Brief: Copy the lines exactly as they appear, starting with the first line of the records and ending with the line that contains "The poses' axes".

[Dataset items]
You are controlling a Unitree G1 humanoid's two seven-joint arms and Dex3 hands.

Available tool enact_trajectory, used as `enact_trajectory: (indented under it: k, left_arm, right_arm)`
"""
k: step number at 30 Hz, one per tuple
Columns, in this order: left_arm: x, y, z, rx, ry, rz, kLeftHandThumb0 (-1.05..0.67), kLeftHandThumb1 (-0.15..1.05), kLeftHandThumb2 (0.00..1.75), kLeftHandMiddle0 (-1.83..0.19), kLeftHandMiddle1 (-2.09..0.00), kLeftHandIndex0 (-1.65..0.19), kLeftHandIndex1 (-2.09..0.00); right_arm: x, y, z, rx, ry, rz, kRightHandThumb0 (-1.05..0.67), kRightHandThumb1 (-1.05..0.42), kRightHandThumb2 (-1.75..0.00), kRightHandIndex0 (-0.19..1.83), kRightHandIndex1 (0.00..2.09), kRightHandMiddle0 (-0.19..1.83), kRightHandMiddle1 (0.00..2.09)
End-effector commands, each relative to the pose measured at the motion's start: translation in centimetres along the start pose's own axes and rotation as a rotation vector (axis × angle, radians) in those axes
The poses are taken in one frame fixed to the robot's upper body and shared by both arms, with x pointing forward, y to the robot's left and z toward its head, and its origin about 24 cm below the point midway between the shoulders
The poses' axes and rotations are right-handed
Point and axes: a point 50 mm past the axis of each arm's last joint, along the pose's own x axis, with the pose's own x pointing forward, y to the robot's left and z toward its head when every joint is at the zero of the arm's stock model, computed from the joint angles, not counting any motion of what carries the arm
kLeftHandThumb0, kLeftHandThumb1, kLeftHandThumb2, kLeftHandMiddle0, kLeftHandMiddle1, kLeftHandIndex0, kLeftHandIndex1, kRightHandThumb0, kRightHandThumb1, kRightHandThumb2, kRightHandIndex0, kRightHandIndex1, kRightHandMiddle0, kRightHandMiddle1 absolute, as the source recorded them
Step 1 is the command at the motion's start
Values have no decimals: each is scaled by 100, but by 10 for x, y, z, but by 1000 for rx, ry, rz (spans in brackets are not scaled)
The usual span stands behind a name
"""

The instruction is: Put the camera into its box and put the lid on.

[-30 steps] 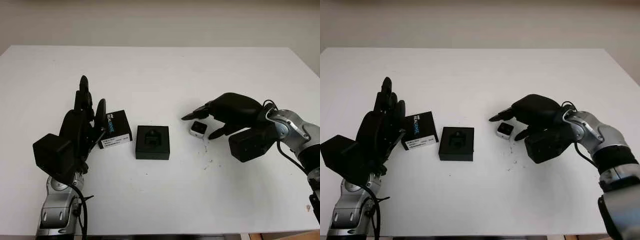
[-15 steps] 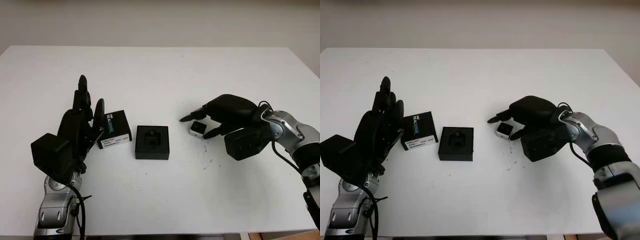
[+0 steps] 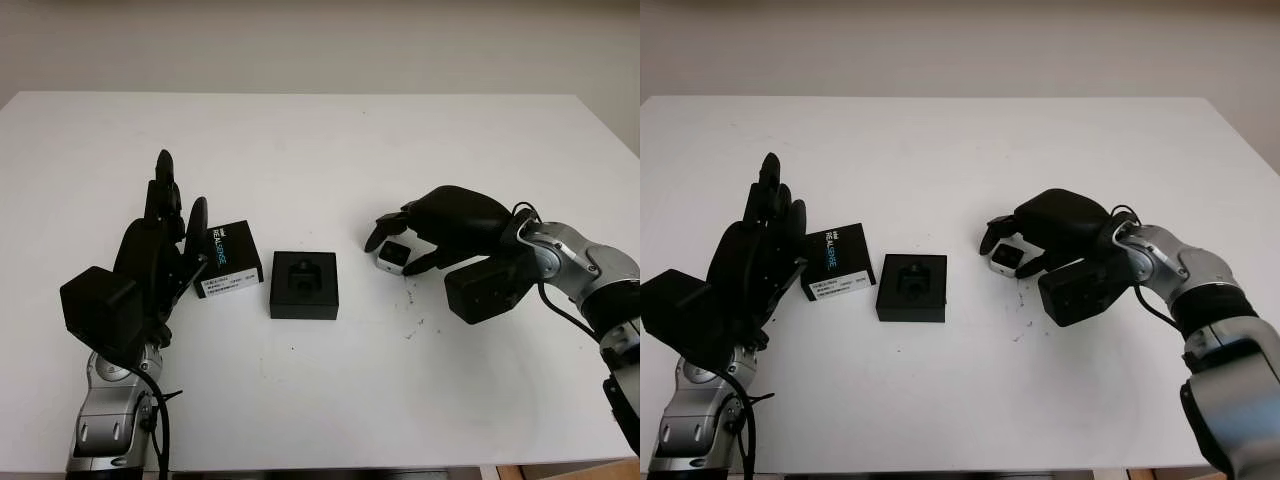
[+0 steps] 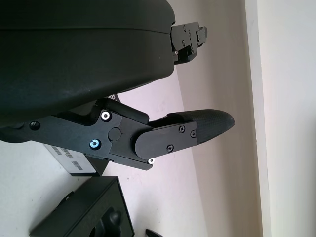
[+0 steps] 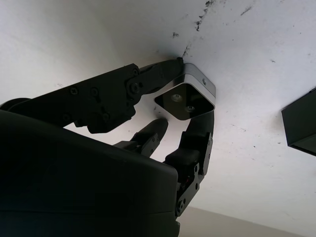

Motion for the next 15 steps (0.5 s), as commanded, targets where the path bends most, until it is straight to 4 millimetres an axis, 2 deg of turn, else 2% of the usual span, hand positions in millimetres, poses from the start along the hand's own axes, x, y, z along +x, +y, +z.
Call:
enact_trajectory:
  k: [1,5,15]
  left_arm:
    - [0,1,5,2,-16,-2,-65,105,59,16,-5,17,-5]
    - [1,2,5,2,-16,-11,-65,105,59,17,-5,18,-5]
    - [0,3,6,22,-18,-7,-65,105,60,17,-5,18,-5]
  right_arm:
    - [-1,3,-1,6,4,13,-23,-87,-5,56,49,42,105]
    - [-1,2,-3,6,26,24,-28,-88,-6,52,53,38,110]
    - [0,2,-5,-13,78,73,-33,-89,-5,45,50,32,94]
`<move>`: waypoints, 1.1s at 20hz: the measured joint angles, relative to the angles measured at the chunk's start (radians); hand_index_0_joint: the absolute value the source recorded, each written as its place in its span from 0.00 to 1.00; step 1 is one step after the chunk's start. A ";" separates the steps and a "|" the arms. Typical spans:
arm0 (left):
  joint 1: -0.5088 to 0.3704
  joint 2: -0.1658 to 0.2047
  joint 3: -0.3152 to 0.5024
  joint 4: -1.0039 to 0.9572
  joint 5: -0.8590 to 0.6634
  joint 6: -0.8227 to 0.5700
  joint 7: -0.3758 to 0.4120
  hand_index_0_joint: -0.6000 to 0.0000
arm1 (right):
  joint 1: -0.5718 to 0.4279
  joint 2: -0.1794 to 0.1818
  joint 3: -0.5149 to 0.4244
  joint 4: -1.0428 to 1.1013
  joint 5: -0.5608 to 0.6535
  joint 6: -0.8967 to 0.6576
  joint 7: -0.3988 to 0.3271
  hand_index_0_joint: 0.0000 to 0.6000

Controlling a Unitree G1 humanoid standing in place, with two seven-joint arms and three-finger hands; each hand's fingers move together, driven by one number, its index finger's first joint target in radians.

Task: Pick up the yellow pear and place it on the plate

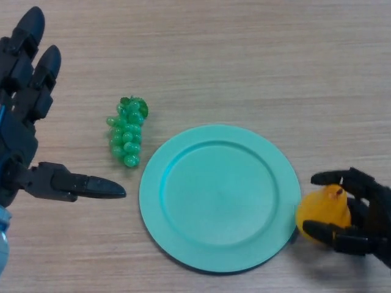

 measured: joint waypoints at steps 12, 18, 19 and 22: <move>0.030 0.004 0.049 -0.021 -0.078 0.000 -0.024 1.00 | -0.172 0.066 0.427 0.163 -0.222 -0.411 -0.279 1.00; 0.035 0.005 0.067 -0.021 -0.077 0.000 -0.025 1.00 | -0.209 0.064 0.527 0.277 -0.153 -0.417 -0.335 0.84; 0.036 0.005 0.067 -0.021 -0.077 0.000 -0.026 1.00 | -0.210 0.064 0.533 0.276 -0.123 -0.396 -0.335 0.58; 0.037 0.005 0.067 -0.022 -0.075 0.000 -0.029 1.00 | -0.217 0.062 0.548 0.253 -0.124 -0.350 -0.335 0.03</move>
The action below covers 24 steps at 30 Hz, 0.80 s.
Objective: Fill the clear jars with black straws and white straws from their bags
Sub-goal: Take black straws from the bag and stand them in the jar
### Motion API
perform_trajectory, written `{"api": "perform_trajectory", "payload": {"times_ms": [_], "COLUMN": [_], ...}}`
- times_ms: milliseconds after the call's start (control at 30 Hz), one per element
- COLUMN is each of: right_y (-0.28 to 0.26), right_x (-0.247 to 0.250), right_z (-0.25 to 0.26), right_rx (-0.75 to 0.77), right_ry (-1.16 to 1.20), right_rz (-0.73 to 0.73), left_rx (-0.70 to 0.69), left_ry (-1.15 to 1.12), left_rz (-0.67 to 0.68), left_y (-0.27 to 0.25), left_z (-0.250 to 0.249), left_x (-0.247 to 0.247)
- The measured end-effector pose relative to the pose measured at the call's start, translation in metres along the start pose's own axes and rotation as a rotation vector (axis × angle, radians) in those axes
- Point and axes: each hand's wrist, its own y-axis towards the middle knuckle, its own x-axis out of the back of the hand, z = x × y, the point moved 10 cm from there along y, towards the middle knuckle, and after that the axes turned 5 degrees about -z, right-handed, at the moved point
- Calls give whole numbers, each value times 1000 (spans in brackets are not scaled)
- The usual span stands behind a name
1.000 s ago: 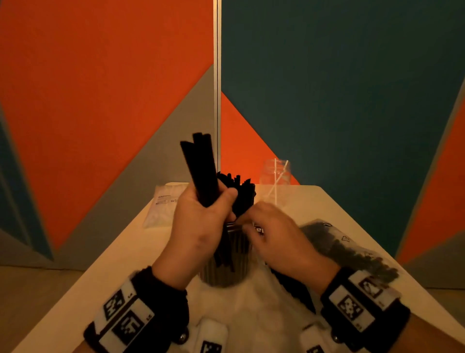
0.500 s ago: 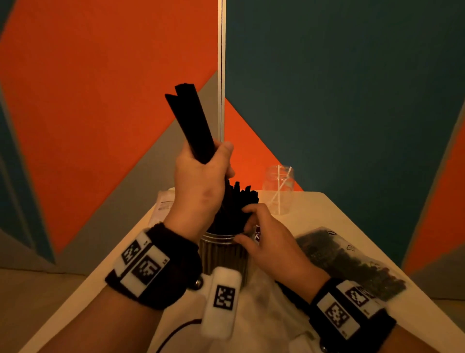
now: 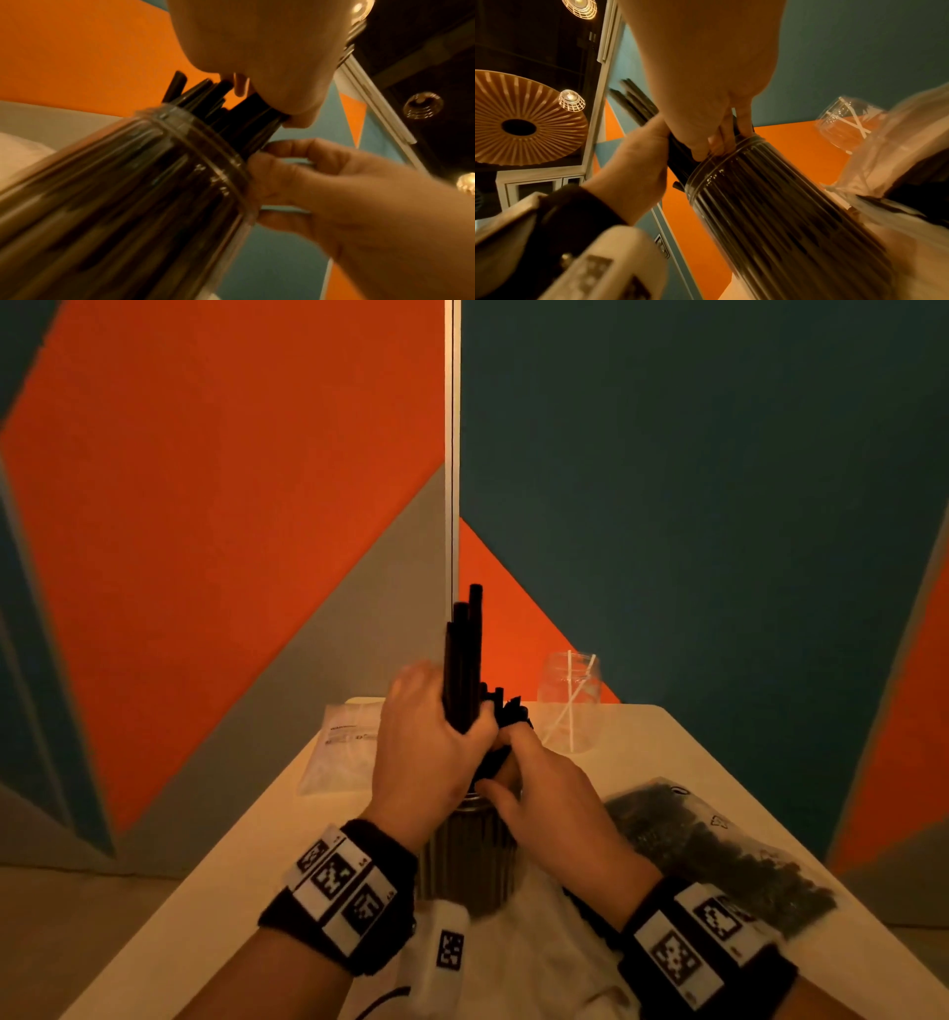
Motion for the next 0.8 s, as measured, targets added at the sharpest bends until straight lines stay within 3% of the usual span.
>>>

Solution for this task:
You are controlling a Unitree G1 humanoid's two seven-joint arms and Dex3 hands.

Available tool enact_trajectory, used as `enact_trajectory: (indented under it: k, left_arm, right_arm)`
"""
k: step number at 30 Hz, one per tuple
Columns, in this order: left_arm: x, y, z, rx, ry, rz, kLeftHandThumb0 (-1.05..0.67), kLeftHandThumb1 (-0.15..1.05), kLeftHandThumb2 (0.00..1.75), kLeftHandMiddle0 (-1.83..0.19), kLeftHandMiddle1 (-2.09..0.00), kLeftHandIndex0 (-1.65..0.19), kLeftHandIndex1 (-2.09..0.00); right_arm: x, y, z, rx, ry, rz, kRightHandThumb0 (-1.05..0.67), kRightHandThumb1 (-1.05..0.42), kRightHandThumb2 (-1.75..0.00), kRightHandIndex0 (-0.19..1.83), kRightHandIndex1 (0.00..2.09), kRightHandMiddle0 (-0.19..1.83), kRightHandMiddle1 (0.00..2.09)
End-effector commands, each relative to the pose measured at the motion's start: translation in centimetres along the start pose's own axes and rotation as a rotation vector (axis × angle, radians) in those axes
The poses are taken in one frame fixed to the robot's upper body and shared by both arms, with x pointing forward, y to the robot's left and z toward its head, and its origin about 24 cm below the point midway between the shoulders
The poses' axes and rotations are right-handed

The exercise is done.